Elle a indiqué que le gouverneur intérimaire, Michael Bomand, a annoncé cette mesure pour empêcher la montée des actes de violence, qui ont déjà entraîné l'incendie de deux églises et d'une mosquée.
Le nombre des victimes n'est pas encore connu, mais des sources ont indiqué samedi que certaines rues de la ville étaient jonchées de cadavres.
"Je suis coincé ici, dans mon magasin depuis hier.

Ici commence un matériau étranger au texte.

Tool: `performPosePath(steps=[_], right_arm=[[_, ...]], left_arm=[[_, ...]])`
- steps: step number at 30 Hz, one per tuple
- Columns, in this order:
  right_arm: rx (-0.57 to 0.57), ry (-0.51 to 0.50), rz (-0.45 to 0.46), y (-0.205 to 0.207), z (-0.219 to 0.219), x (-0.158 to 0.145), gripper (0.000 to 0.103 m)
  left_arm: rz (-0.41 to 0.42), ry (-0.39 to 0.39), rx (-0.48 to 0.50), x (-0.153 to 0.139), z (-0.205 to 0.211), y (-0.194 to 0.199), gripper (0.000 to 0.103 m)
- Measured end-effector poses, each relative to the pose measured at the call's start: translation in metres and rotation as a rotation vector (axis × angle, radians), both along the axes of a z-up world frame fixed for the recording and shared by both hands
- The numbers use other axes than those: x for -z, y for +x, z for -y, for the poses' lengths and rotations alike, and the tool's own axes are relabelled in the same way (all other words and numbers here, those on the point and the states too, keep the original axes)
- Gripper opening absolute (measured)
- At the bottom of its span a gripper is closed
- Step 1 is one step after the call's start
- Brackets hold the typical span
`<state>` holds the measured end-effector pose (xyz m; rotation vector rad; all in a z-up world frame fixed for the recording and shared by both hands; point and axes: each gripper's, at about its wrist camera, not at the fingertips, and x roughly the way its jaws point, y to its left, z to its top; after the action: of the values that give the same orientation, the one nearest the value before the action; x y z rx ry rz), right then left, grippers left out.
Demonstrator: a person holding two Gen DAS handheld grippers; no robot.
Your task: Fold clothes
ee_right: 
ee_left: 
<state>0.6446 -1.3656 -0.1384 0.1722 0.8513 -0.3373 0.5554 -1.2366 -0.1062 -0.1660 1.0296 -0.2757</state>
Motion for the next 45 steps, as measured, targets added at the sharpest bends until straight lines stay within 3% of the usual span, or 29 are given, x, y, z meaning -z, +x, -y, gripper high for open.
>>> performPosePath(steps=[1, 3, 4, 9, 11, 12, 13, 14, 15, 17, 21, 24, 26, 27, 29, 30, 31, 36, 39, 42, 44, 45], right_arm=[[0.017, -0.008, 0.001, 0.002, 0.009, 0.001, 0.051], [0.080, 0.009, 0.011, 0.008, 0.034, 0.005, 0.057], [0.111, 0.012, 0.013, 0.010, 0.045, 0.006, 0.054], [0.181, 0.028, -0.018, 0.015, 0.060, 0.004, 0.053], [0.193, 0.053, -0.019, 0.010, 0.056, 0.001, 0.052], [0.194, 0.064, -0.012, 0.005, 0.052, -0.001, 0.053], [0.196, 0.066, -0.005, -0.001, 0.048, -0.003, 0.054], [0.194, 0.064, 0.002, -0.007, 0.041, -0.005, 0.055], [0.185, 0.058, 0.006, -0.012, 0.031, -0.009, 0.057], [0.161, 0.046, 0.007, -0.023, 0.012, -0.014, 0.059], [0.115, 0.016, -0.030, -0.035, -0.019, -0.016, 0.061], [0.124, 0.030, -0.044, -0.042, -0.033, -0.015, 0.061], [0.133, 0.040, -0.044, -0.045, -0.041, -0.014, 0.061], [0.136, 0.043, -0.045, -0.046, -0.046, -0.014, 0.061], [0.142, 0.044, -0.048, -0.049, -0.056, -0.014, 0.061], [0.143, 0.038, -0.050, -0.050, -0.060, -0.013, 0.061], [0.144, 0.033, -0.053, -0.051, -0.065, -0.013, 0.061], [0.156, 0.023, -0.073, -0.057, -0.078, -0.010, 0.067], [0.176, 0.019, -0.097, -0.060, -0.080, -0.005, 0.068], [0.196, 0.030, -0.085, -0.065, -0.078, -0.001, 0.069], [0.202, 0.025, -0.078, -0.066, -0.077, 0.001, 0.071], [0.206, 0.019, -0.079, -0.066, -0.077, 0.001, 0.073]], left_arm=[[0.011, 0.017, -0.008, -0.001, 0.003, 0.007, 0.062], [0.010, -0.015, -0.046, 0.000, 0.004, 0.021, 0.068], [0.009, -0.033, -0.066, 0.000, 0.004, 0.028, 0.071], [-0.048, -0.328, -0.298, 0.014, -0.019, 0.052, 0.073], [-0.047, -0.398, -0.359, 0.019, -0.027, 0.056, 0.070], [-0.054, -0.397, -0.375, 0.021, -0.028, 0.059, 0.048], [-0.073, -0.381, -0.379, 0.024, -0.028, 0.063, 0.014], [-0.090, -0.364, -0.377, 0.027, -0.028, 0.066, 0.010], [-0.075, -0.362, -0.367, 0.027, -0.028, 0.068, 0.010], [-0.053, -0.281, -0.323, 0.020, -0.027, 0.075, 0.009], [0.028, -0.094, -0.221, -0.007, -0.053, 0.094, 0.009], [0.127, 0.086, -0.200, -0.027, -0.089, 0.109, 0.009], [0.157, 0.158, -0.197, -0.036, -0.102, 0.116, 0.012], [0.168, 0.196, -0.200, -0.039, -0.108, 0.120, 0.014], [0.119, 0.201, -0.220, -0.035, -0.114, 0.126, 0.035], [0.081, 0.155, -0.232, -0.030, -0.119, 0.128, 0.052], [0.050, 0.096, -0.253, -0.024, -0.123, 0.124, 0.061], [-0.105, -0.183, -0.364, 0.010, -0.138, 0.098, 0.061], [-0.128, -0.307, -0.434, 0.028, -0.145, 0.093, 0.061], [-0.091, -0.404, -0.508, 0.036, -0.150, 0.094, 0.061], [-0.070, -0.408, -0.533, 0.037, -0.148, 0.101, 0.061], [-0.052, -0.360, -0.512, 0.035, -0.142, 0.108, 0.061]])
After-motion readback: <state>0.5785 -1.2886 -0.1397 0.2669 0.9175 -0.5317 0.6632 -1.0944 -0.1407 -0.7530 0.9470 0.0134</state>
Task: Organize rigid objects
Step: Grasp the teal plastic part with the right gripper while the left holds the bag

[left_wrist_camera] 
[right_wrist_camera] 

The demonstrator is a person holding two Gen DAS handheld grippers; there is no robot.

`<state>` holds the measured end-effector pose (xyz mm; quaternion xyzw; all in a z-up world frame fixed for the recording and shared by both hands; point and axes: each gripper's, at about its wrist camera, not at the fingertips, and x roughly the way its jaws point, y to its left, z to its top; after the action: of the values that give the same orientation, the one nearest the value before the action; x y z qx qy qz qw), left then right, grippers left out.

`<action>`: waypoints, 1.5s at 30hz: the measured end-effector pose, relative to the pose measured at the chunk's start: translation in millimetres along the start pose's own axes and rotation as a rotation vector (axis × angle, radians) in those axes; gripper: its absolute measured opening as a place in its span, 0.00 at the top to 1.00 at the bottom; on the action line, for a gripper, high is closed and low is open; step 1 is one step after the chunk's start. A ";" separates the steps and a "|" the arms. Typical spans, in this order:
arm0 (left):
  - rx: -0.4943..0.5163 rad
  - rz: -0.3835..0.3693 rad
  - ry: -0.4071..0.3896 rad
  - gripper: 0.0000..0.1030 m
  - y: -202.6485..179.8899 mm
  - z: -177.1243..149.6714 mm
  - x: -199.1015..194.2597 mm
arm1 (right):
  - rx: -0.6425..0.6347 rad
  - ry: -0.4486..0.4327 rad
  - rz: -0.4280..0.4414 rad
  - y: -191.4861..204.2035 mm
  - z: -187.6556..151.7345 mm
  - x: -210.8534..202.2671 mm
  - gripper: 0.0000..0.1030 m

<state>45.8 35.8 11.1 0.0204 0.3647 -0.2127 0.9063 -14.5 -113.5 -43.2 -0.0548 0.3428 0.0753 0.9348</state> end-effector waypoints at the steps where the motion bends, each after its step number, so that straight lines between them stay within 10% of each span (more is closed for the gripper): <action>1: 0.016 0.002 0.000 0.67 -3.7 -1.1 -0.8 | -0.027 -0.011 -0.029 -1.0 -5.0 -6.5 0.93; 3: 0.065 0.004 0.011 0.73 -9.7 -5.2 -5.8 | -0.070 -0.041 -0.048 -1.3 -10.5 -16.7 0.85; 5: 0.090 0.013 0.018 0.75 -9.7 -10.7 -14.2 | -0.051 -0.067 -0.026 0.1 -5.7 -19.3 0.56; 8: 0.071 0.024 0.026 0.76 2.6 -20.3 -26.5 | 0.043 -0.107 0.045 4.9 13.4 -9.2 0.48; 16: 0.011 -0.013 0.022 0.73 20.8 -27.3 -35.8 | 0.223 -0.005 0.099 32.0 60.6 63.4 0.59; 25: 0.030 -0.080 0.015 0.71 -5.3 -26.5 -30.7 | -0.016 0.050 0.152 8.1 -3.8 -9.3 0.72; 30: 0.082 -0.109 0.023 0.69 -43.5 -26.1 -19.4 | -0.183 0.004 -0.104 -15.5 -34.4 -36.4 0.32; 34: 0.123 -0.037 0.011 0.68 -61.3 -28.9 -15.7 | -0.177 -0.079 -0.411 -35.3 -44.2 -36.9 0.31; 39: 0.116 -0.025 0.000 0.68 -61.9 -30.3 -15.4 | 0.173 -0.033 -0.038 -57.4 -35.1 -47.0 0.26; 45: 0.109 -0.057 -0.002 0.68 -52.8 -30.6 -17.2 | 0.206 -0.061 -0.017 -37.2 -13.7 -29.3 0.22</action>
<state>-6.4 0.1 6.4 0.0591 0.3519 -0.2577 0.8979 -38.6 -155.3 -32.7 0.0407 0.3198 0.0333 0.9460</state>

Je n'ai pas pu rentrer chez moi à cause des affrontements", a déclaré un résident de la partie centrale de la ville, joint par téléphone samedi après-midi par la PANA.
Les violences, qui ont éclaté vendredi après-midi aux alentours de la zone Cono-Russia, ont rapidement gagné les principaux quartiers, obligeant les commerçants à fermer boutique et les résidents à fuir pour leur sécurité.
Le commissaire de la police de l'Etat, Abubakar Mohammed, a déclaré que ses hommes contrôlaient la situation, même si les principales artères de la ville étaient toujours bloquées par des jeunes déchaînés en armes dans la soirée de vendredi.
Bien qu'aucune raison officielle n'ait été donnée à cette crise, elle aurait été provoquée selon certaines informations par un communiqué prétendument diffusé par un groupe musulman, Jasawa Development Association (JDA), demandant à la population de la municipalité de Jos de voter pour un candidat musulman pour le poste de président du conseil.
JDA a démenti avoir diffusé ce communiqué.
Les affrontements entre chrétiens et musulmans sont courants dans le nord du Nigeria à majorité musulmane.
Mais ils sont devenus plus fréquents depuis le mois de janvier 2000, date où les Etats du nord ont commencé à introduire le code juridique islamique, la Charia, au grand dam des minorités chrétiennes vivant dans ces Etats.
Au cours des affrontements les plus meurtriers à propos de la Charia survenus à Kaduna en février et mai 2000, des milliers de personnes ont été tuées et plusieurs bâtiments, dont des églises et des mosquées incendiés, à l'occasion de plusieurs jours de violence.